I want this speech to be real and raw, not a novel piece. So I'll be blunt and to the point. I'll start off with the "why", the "how", and finish with what I learned in the last 100 days.

Why?: I'm 39 and I've dipped for 20 years. I had been irratared and tired with the can for a while. Then one day, with no explanation, I just took my last dip. You see, my Mom past away just a little over a year ago from cancer. The cancer started eight years ago as breast cancer. It spread to her soft tissue and lymph nodes. She had sores all over her body from the cancer. Large patches of skin and tissue would turn to leather then just fall off. I watched my mom scream in agony...for years. At some point, it was too much for my dad to handle alone, so my wife and I spent some time there taking care of her. I literally had to take care of her like a child. Eventually her body couldn't fight the cancer anymore, and she died from infection. It was the hardest, most heart breaking, confusing, and difficult time of my life. She battled the disease for eight years. She was 68. I bring this up because it's what led to my quit. During her cancer, and after, all I could think about was the fact that I'm GIVING MYSELF cancer. My mom did nothing to deserve it, never drank or smoked, and ate healthy. Here I am watching her struggle, then putting a horseshoe sized dip in. That concept really didn't sit well with me. I couldn't bare having to tell my family that...I've got cancer. No way I want to put my family and myself through that, all for my own selfishness. So one day, around 100 days ago, I just said "no more." I quit.

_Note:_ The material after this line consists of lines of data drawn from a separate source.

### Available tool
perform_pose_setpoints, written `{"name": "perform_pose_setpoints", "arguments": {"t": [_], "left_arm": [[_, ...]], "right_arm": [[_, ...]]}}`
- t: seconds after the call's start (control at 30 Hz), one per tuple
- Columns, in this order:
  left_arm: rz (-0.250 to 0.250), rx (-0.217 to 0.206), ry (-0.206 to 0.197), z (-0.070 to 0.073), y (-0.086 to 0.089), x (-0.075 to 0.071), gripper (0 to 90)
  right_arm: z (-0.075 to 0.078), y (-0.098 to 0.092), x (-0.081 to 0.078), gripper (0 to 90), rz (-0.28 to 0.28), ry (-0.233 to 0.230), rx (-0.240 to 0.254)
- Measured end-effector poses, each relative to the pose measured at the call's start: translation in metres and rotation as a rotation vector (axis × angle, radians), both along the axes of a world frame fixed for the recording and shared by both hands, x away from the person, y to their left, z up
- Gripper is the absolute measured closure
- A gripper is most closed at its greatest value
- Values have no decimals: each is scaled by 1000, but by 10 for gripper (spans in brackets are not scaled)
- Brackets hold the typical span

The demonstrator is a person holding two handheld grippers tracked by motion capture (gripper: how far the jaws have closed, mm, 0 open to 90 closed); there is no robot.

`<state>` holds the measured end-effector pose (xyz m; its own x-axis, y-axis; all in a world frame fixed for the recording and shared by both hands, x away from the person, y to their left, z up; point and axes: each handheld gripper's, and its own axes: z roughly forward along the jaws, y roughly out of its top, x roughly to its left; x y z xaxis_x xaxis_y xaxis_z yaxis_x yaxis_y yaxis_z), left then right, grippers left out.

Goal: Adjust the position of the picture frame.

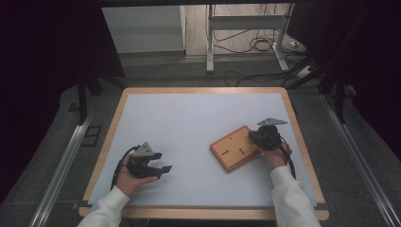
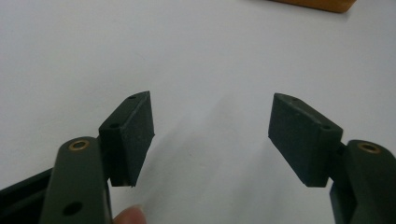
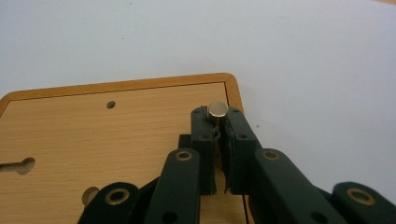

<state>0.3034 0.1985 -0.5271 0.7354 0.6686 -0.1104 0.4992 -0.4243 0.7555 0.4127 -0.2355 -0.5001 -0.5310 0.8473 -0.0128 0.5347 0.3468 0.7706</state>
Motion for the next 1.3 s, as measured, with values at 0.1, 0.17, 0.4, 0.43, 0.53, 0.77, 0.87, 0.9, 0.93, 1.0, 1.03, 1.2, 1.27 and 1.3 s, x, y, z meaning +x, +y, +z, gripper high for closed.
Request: {"name": "perform_pose_setpoints", "arguments": {"t": [0.1,0.17,0.4,0.43,0.53,0.77,0.87,0.9,0.93,1.0,1.03,1.2,1.27,1.3], "left_arm": [[0,0,0,0,0,0,306],[0,-1,-2,0,0,0,306],[2,-10,-4,2,2,0,306],[2,-11,-4,2,2,-1,306],[2,-11,-4,2,2,-1,306],[1,-12,-3,2,2,-1,306],[1,-12,-6,3,2,-1,306],[1,-12,-6,3,2,-1,306],[1,-12,-6,3,2,-1,306],[2,-12,-6,3,2,-1,306],[1,-12,-7,3,2,-1,306],[3,-15,-10,3,3,-1,306],[6,-20,-11,4,4,-1,306],[7,-20,-10,4,4,-1,306]], "right_arm": [[0,4,-1,845,17,-1,-3],[1,10,-3,845,41,-5,0],[6,34,-11,843,130,-18,-13],[6,34,-11,843,130,-18,-13],[5,51,-16,843,183,-17,-14],[2,71,-23,843,240,-12,-3],[0,81,-26,843,263,-6,4],[-1,83,-27,843,272,-5,4],[-1,88,-29,842,282,-4,7],[-2,96,-31,842,301,-2,8],[-2,100,-32,842,310,-2,9],[-5,120,-37,842,355,-1,9],[-7,128,-38,843,363,4,10],[-9,130,-38,843,359,7,10]]}}
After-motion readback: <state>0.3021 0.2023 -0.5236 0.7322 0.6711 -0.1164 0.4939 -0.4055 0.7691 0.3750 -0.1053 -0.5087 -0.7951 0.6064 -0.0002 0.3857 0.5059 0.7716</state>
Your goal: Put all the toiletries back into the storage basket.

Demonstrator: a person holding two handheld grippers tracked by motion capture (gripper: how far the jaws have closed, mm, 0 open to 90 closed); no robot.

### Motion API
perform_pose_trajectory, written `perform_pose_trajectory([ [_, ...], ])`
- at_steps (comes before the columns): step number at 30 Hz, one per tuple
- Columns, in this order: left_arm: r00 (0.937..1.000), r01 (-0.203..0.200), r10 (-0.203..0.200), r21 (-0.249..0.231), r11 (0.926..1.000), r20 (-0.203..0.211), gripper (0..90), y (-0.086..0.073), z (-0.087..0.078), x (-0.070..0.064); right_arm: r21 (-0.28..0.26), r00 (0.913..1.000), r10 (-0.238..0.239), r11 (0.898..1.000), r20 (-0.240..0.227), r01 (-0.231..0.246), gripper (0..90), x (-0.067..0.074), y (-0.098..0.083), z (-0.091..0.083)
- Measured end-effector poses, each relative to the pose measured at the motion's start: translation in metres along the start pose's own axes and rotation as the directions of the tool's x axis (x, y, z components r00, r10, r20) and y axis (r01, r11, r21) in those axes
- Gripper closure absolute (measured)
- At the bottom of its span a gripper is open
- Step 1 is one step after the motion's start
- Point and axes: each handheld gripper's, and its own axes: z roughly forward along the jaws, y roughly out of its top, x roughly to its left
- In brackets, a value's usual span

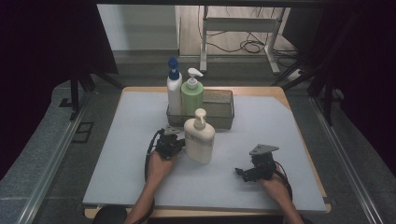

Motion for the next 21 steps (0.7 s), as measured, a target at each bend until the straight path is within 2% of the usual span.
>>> perform_pose_trajectory([
  [21, 0.9963, -0.064, 0.063, 0.030, 0.9975, 0.059, 88.9, 0.008, 0.015, -0.039, 0.000, 1.0000, -0.001, 1.000, 0.001, 0.001, 0.0, 0.000, 0.000, 0.000],
])
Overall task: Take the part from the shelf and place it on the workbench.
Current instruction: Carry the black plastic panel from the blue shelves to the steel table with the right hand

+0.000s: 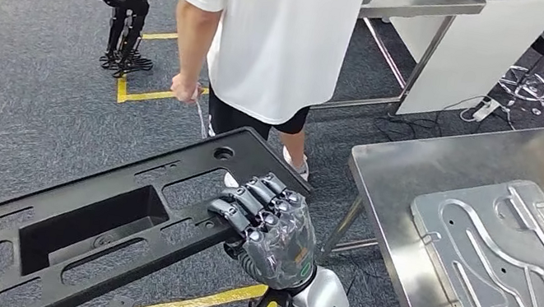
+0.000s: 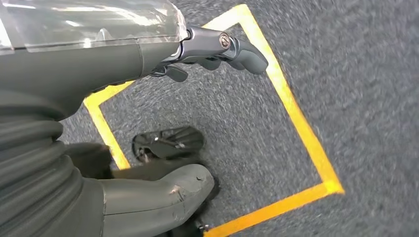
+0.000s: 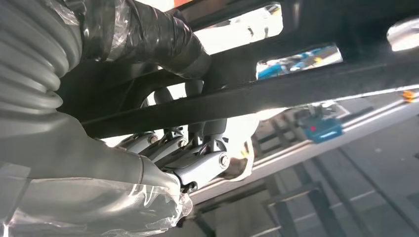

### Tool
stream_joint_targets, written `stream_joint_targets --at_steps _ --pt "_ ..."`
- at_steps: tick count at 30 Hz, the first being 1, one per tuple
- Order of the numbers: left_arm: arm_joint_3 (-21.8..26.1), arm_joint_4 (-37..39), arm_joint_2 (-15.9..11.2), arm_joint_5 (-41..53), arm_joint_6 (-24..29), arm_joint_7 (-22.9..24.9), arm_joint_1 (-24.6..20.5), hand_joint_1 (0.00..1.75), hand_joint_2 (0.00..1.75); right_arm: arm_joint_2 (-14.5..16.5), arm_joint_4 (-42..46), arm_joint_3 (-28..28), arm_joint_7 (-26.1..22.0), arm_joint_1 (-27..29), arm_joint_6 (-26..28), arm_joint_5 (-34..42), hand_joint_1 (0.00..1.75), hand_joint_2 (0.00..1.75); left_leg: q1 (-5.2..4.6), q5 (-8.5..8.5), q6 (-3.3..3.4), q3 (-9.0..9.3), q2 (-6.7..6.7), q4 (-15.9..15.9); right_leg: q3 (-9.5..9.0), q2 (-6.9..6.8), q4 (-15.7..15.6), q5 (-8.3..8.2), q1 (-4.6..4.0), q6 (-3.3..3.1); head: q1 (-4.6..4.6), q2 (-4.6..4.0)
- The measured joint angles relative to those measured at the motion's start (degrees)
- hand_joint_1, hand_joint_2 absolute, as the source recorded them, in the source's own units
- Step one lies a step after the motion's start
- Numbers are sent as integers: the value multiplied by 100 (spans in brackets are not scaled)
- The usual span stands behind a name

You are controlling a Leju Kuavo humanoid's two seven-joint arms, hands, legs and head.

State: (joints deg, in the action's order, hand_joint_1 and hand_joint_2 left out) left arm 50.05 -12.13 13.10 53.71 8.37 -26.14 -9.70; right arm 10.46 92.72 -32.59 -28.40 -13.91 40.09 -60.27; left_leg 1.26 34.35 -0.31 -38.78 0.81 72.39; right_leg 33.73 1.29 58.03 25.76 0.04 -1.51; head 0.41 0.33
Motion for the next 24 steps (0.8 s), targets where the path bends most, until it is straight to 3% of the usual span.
stream_joint_targets --at_steps 1,2,3,5,7,9,10,12,14,16,17,18,19,21,23,24 --pt "0 0 -2 4 0 3 10 0 175 -5 0 0 13 5 0 -5 175 175 0 29 -5 -115 -27 208 3 80 16 6 -3 -3 1 0" --pt "-1 -1 -4 8 0 5 16 0 175 -12 1 0 23 6 0 -13 175 175 0 -59 -5 -131 -38 199 5 163 39 17 -4 1 0 0" --pt "-1 -1 -7 13 0 6 17 0 175 -19 3 0 29 6 0 -21 175 175 1 -250 1 -40 -59 -36 4 249 69 33 -1 10 0 0" --pt "-2 -2 -13 20 0 6 11 0 175 -27 10 0 34 4 0 -33 175 175 14 -620 18 269 -262 -775 20 398 148 82 5 51 0 0" --pt "-4 -1 -19 22 0 7 6 0 175 -28 17 0 37 3 -1 -38 175 175 18 -723 32 444 -462 -1172 72 522 207 107 19 112 1 0" --pt "-7 0 -20 21 0 8 3 0 175 -34 27 2 38 5 -1 -41 175 175 12 -711 67 468 -429 -1207 115 638 202 89 36 179 1 0" --pt "-8 -1 -17 21 1 7 -3 0 175 -40 36 4 38 8 0 -42 175 175 16 -726 100 479 -368 -1235 123 602 207 93 34 209 1 0" --pt "-13 -2 -11 22 6 4 -18 0 175 -54 60 11 38 7 2 -46 175 175 35 -754 178 509 -238 -1299 226 311 418 229 10 265 15 0" --pt "-15 -2 -10 22 9 2 -12 0 175 -63 78 17 41 10 2 -51 175 175 20 -750 227 527 -95 -1323 541 -10 1040 547 17 313 27 0" --pt "-14 -2 -15 21 10 3 1 0 175 -76 79 27 51 25 1 -52 175 175 10 -729 238 534 65 -1322 889 -83 1656 736 49 347 26 0" --pt "-14 -2 -17 20 11 4 5 0 175 -85 79 31 55 33 0 -52 175 175 10 -715 236 545 143 -1322 942 -99 1712 676 62 358 26 0" --pt "-14 -2 -17 21 11 4 5 0 175 -92 79 34 57 37 0 -54 175 175 10 -699 230 565 214 -1321 871 -124 1540 514 69 359 26 0" --pt "-15 -2 -16 22 11 4 3 0 175 -96 81 35 57 38 0 -55 175 175 10 -679 217 595 276 -1322 688 -182 1169 287 70 348 26 0" --pt "-18 -2 -13 23 11 3 -4 0 175 -98 95 35 57 35 1 -59 175 175 -5 -634 167 655 377 -1324 308 -400 424 1 17 279 26 0" --pt "-20 -2 -11 22 11 2 -14 0 175 -100 108 37 58 33 1 -61 175 175 -23 -599 104 692 467 -1330 186 -489 148 -30 -46 205 24 0" --pt "-21 -2 -10 22 11 2 -21 0 175 -102 112 40 58 34 1 -61 175 175 -29 -589 73 711 520 -1341 195 -425 140 -35 -60 175 24 0"
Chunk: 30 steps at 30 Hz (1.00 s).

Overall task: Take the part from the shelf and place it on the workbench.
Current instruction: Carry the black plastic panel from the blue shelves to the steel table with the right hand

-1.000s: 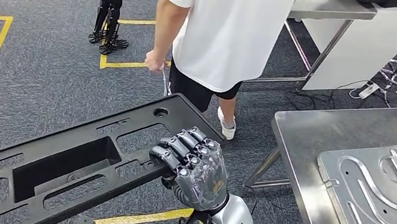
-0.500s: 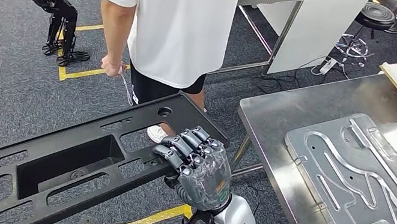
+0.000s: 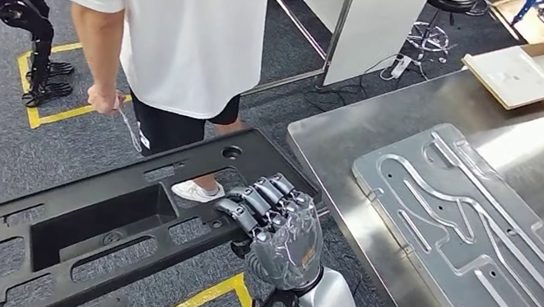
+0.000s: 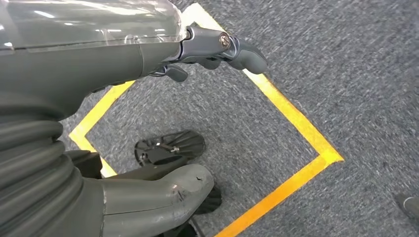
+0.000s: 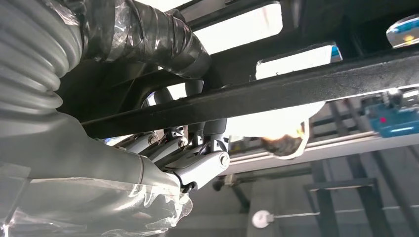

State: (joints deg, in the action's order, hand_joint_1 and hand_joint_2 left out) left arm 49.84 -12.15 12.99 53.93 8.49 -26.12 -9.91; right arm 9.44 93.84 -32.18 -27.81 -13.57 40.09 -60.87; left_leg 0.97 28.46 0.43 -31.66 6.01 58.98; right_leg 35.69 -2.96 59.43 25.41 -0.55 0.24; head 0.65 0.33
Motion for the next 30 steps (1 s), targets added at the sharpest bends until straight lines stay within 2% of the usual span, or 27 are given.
stream_joint_targets --at_steps 1,2,3,5,6,7,8,9,10,12,13,14,16,17,18,19,20,21,22,23,24,25,27,28,29,30 --pt "-3 0 4 -1 1 0 -6 0 175 -2 10 4 1 4 1 -3 175 175 6 20 -32 19 30 -7 -16 66 -25 -9 19 -30 -1 0" --pt "-8 0 7 -2 4 -2 -12 0 175 -4 22 9 1 6 2 -8 175 175 14 65 -61 28 -22 27 -43 128 -61 -20 40 -64 -1 0" --pt "-11 0 9 -3 7 -4 -15 0 175 -5 34 13 4 2 2 -14 175 175 21 157 -82 -10 -129 154 -72 188 -98 -37 63 -101 -3 0" --pt "-16 0 10 -12 13 -10 -11 0 175 -5 47 15 21 1 1 -35 175 175 32 473 -104 -285 -421 766 -107 309 -133 -52 83 -151 -7 0" --pt "-16 0 9 -20 14 -11 1 0 175 -6 46 20 40 6 -1 -54 175 175 32 624 -109 -486 -498 1151 -107 377 -127 -50 80 -166 -9 0" --pt "-17 0 9 -26 15 -11 16 0 175 -8 46 31 58 15 -1 -75 175 175 32 700 -114 -658 -534 1451 -107 455 -118 -44 77 -172 -8 0" --pt "-17 0 8 -31 15 -11 30 0 175 -13 45 51 77 22 -1 -102 175 175 32 661 -116 -754 -550 1571 -107 537 -103 -36 75 -173 -8 0" --pt "-18 0 8 -34 15 -11 37 0 175 -17 45 79 92 26 -1 -131 175 175 34 512 -113 -746 -560 1470 -107 621 -82 -25 77 -168 -8 0" --pt "-19 0 5 -34 15 -11 39 0 175 -22 45 112 113 27 -1 -168 175 175 38 281 -105 -645 -598 1167 -108 706 -54 -8 82 -154 -8 0" --pt "-22 0 -5 -35 15 -13 37 0 175 -34 44 199 182 24 -1 -259 175 175 64 -63 -81 -381 -851 468 -73 849 28 35 88 -105 -7 0" --pt "-25 0 -10 -36 15 -13 34 0 175 -43 44 250 230 23 -1 -312 175 175 71 -129 -65 -303 -973 259 -41 907 64 48 92 -72 -7 0" --pt "-27 0 -14 -36 14 -13 33 0 175 -54 43 309 281 23 -1 -360 175 175 69 -120 -46 -277 -1054 184 -7 959 82 52 98 -35 -6 0" --pt "-36 0 -11 -37 7 -13 27 0 175 -94 41 466 382 22 0 -429 175 175 57 -131 18 -272 -990 158 29 1074 69 31 119 46 -7 0" --pt "-44 0 -7 -38 0 -14 21 0 175 -124 39 567 423 20 1 -450 175 175 60 -147 59 -260 -929 130 42 1047 84 43 120 80 -5 0" --pt "-53 0 -2 -39 -8 -14 15 0 175 -159 33 675 454 8 1 -466 175 175 68 -166 101 -247 -864 99 87 941 173 100 114 111 5 0" --pt "-62 0 3 -40 -17 -15 12 0 175 -191 21 787 475 -12 2 -485 175 175 73 -178 135 -237 -790 72 192 776 385 219 105 137 17 0" --pt "-68 0 4 -41 -26 -16 15 0 175 -219 3 903 493 -30 2 -504 175 175 59 -180 158 -230 -714 61 351 575 706 382 99 162 27 0" --pt "-72 0 3 -44 -36 -16 23 0 175 -245 -23 1021 508 -49 1 -521 175 175 46 -176 175 -228 -637 59 543 440 1073 542 102 184 36 0" --pt "-74 0 1 -46 -44 -15 32 0 175 -274 -56 1156 526 -59 1 -532 175 175 33 -168 186 -228 -557 61 715 367 1386 640 111 199 35 0" --pt "-77 0 -1 -49 -49 -14 37 0 175 -307 -92 1295 542 -64 0 -537 175 175 25 -159 194 -224 -484 62 805 332 1534 637 119 203 36 0" --pt "-81 0 -1 -51 -52 -14 37 0 175 -346 -131 1438 554 -72 -1 -539 175 175 18 -147 197 -215 -416 63 781 312 1457 522 123 196 37 0" --pt "-87 0 -1 -52 -53 -14 34 0 175 -385 -166 1567 562 -88 -1 -543 175 175 12 -132 196 -196 -351 62 647 278 1178 329 119 174 36 0" --pt "-104 0 1 -55 -55 -15 30 0 175 -437 -221 1751 569 -138 -1 -568 175 175 -9 -94 179 -143 -229 56 253 85 398 -8 60 84 35 0" --pt "-111 0 2 -57 -57 -16 29 0 175 -449 -241 1812 574 -165 -1 -588 175 175 -19 -76 161 -122 -178 50 122 -1 134 -81 21 35 36 0" --pt "-117 0 3 -61 -61 -17 22 0 175 -457 -261 1873 579 -185 -1 -607 175 175 -27 -61 137 -103 -125 43 64 -50 3 -90 -14 -5 35 0" --pt "-121 0 4 -70 -65 -19 12 0 175 -470 -284 1942 585 -197 -1 -623 175 175 -34 -50 110 -83 -73 29 58 -36 -15 -73 -37 -35 35 0"
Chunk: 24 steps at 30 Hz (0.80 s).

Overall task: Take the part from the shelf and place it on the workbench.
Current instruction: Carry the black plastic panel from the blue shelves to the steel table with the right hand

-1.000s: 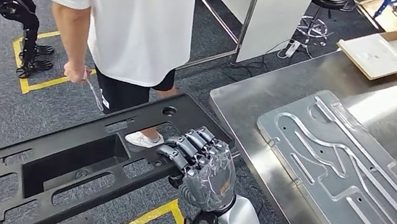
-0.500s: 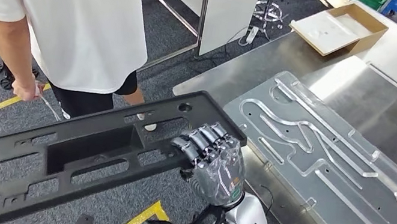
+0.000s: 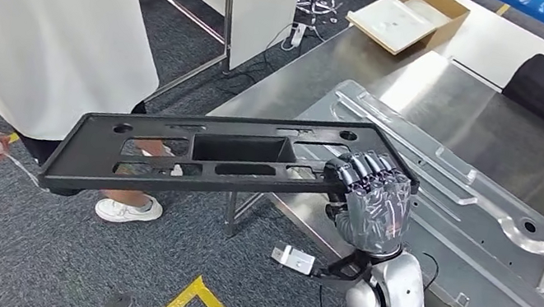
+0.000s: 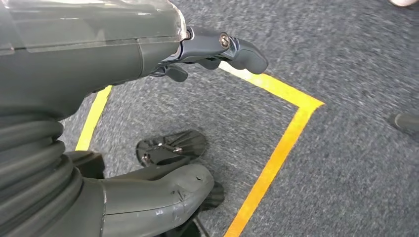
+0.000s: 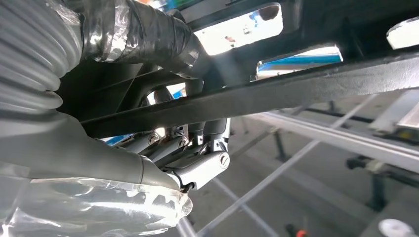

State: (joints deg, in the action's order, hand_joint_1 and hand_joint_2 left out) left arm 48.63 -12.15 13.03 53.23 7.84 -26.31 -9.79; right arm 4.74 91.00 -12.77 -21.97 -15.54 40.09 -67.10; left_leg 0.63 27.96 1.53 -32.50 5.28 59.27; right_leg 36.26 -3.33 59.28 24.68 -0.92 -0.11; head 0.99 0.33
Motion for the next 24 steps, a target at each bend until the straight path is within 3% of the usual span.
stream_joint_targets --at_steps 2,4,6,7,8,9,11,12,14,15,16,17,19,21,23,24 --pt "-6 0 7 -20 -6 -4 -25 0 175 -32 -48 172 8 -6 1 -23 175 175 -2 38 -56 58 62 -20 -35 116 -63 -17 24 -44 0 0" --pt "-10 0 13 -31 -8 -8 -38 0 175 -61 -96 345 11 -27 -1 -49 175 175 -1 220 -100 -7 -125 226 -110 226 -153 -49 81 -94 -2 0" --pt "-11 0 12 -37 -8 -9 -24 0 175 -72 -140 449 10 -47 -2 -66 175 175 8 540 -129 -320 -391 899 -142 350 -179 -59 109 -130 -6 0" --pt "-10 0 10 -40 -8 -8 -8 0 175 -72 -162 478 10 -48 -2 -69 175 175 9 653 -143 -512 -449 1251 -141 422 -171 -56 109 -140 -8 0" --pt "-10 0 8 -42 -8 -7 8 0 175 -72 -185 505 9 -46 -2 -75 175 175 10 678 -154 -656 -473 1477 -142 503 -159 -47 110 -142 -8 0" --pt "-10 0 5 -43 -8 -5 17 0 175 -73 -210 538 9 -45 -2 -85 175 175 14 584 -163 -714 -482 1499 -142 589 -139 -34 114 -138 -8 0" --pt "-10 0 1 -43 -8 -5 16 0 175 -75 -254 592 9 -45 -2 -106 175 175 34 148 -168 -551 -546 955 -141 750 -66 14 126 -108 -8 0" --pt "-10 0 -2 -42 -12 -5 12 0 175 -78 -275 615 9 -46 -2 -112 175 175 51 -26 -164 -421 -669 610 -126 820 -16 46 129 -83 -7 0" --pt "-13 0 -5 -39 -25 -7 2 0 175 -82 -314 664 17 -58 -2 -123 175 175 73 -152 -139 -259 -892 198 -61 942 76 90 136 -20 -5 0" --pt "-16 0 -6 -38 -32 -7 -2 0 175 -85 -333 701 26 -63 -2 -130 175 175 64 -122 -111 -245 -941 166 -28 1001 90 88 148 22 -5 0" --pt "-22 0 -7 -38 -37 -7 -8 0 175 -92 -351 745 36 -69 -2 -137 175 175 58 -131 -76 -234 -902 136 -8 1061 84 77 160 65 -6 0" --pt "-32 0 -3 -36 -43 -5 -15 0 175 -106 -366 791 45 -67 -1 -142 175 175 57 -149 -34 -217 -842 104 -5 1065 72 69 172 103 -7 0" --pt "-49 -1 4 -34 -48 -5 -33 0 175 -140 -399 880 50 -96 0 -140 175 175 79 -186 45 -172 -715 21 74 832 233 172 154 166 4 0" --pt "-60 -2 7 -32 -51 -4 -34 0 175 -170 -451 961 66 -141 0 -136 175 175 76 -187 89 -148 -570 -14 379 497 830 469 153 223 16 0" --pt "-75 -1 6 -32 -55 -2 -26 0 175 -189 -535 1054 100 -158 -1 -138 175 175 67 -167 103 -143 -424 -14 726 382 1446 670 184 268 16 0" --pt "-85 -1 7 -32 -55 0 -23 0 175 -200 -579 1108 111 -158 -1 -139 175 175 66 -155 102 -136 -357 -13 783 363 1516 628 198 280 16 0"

How did I quit?: I just simply stopped. I didn't slow down, use patches or gum, or anything. I just had enough and wanted to close the chapter of this part of my life. Really soon after I quit, things got tough. A lot tougher that I anticipated. The anxiety and depression were intense. I started searching the web for answers and I ran across KTC. At KTC I picked up the tools and inspiration to keep on quitting one day at a time. I also met some folks that really helped (JRan, Broc, Bojax, PhuctUp, SFurze, TooOld, Floridafish, ChickDip, and Chewie) just to name a few. I'm now on day 110, and I feel much better. I also feel like I have the tools to keep up the good fight. Thank you to all the folks listed above, anybody I missed, all of my September Group, and KTC.

What I Learned?: I learned that self control is a huge part of life. Not just with quitting dipping, but with anything. I learned I have much better self control than I thought. I can't wait to see how my new perspective of self control trickles into other areas of my life. I also learned I don't need a substance as a crutch. I can live without dipping, and life is still just as fun, even though I thought life was Hell for about 50 days. I learned people want to help you, and people who love you, will support you if you let them. I've learned to open up more about myself.

I want to lastly thank my wife. I know she'll probably never read this, but she's been my rock. Through my Mom passing, and quitting nicotine, she's been there, been supportive, and been encouraging. I couldn't of done this without her. I love you, Honey!

Looking forward to 100 more days quit with you.